Мы хорошо ее знали. Она и раньше становилась жертвой домашнего насилия; ее мужа посадили за это в тюрьму. Мужчины, которых туда отправляли, получали сытную еду, не потребляли алкоголь и тренировались в спортзале. В тюрьме они становились здоровей, сильней и злее.
Я подумала об интубации, но эта затея не имела смысла. Мы ничего не могли поделать с перерезанной сонной артерией, крови для переливания в поликлинике не было. Моя партнерша сказал мне ехать туда и подготовить палату – просто чтобы чем-то занять. Мы обе знали, что она не выживет.
Добравшись до поликлиники, я получила по телефону другое распоряжение – готовить морг. Девушка умерла, тело везли к нам. Морг работал не постоянно; мы включали охлаждение, только когда кто-то умирал.
Повернув выключатель, я поняла, что больше мне заняться нечем. Вернулась домой, вся забрызганная кровью. Вечеринка тем временем продолжалась. Оставшиеся гости были учителями – не полицейскими и не медработниками, – так что рассказать им о случившемся я не могла. Не могла и не хотела. Не хотела ничего говорить. Хотела просто продолжить праздновать. Поэтому я пошла в ванную, переоделась и присоединилась к своим друзьям – не обмолвившись ни словом. Мне и в голову не пришло, что я веду себя странно. Подумаешь, очередная разгульная ночь в Орукуне.
Партнерша, вернувшись домой, застала меня пьяной и хохочущей во все горло; вечеринка была в самом разгаре.
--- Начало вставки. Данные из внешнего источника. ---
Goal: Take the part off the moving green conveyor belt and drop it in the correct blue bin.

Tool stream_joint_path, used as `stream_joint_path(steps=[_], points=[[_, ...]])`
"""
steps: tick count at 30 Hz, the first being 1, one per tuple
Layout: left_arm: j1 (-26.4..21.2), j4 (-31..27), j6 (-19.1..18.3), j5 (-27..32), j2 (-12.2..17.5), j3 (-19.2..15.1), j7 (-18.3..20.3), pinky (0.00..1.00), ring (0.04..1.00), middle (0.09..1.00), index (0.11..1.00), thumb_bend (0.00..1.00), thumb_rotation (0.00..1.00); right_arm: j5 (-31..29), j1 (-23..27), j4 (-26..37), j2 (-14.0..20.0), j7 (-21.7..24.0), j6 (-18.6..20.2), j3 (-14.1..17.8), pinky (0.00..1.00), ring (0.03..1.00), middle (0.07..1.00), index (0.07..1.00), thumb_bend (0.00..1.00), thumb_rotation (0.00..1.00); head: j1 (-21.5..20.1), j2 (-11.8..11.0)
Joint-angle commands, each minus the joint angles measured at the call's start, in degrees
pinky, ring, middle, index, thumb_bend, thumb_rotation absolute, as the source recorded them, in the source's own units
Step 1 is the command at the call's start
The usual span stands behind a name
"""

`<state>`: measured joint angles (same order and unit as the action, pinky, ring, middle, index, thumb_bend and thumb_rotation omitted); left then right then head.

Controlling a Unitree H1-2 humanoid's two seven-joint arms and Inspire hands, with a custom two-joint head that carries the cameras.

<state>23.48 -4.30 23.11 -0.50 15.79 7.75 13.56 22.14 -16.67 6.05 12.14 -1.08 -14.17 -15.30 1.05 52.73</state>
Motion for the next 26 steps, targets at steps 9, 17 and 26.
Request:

Она сделала то, что, в принципе, следовало сделать мне: выпроводила всех из дома. Мы поссорились, но мои аргументы выглядели бледно. Сегодня не моя смена. Я сделала все, что могла. У меня день рождения. Но как я могла, увидев то, что увидела, вернуться домой и открыть следующее пиво? Ты преувеличиваешь. Если бы я каждый раз по таким поводам впадала в тоску, то давно бы сдохла.
Прошло немало времени, прежде чем я поняла, что моя девушка была права. За несколько лет, проведенных в Орукуне, насилие и жестокость я стала воспринимать как норму. Я была к ним глуха – и не только я, что усугубляло ситуацию. Помню, мы пошли на праздник к одной из наших медсестер и увидели, как к моргу подъехала машина – это означало, что кто-то из местных умер. Всех возможных жертв мы знали наперечет. И делали ставки на того, чья очередь пришла.
Черный юмор был в Орукуне в ходу. Мы делали все возможное, чтобы облегчить положение аборигенов, но наша работа заключалась в зашивании ран. Предупредить преступление мы не могли. Со временем мы привыкали смеяться – просто чтобы снять напряжение. Но я дошла до той точки, когда больше не могла шутить – и не могла выносить все это.
Последней каплей стали дети. Около двадцати детей в городе заразились сифилисом. Старшему было семнадцать, младшему – три. Мы думали, что между детьми семи-восьми лет болезнь передавалась при имитации секса. Они спали вместе с родителями и наблюдали их сексуальную жизнь с малых лет. А потом имитировали увиденное. У подростков сифилис распространился через обычный секс, но начался он не с них. Их заразил кто-то из взрослых.
Я немало потрудилась, чтобы выявить всю цепочку. Я использовала все доверие и влияние, приобретенное благодаря радиостанции и детским дискотекам, чтобы разобраться, как все произошло. А потом доложила, по всем правилам, в социальную службу Квинсленда.
Обвинение выдвинули против одного-единственного человека: семнадцатилетнего мальчишки. Он находился в сексуальных отношениях с четырнадцатилетним, открытым гомосексуалистом, и обвинялся в растлении малолетних. Я подозревала, что четырнадцатилетний был жертвой инцеста, и указывала на этом в своем отчете, но расследования толком не проводилось, потому что местные не шли на контакт. Пострадали двое подростков-геев, остальным детям ничем не помогли, я же умудрилась за пару дней полностью лишиться всяческого доверия. Это меня и сломало. Я решила, что с меня хватит.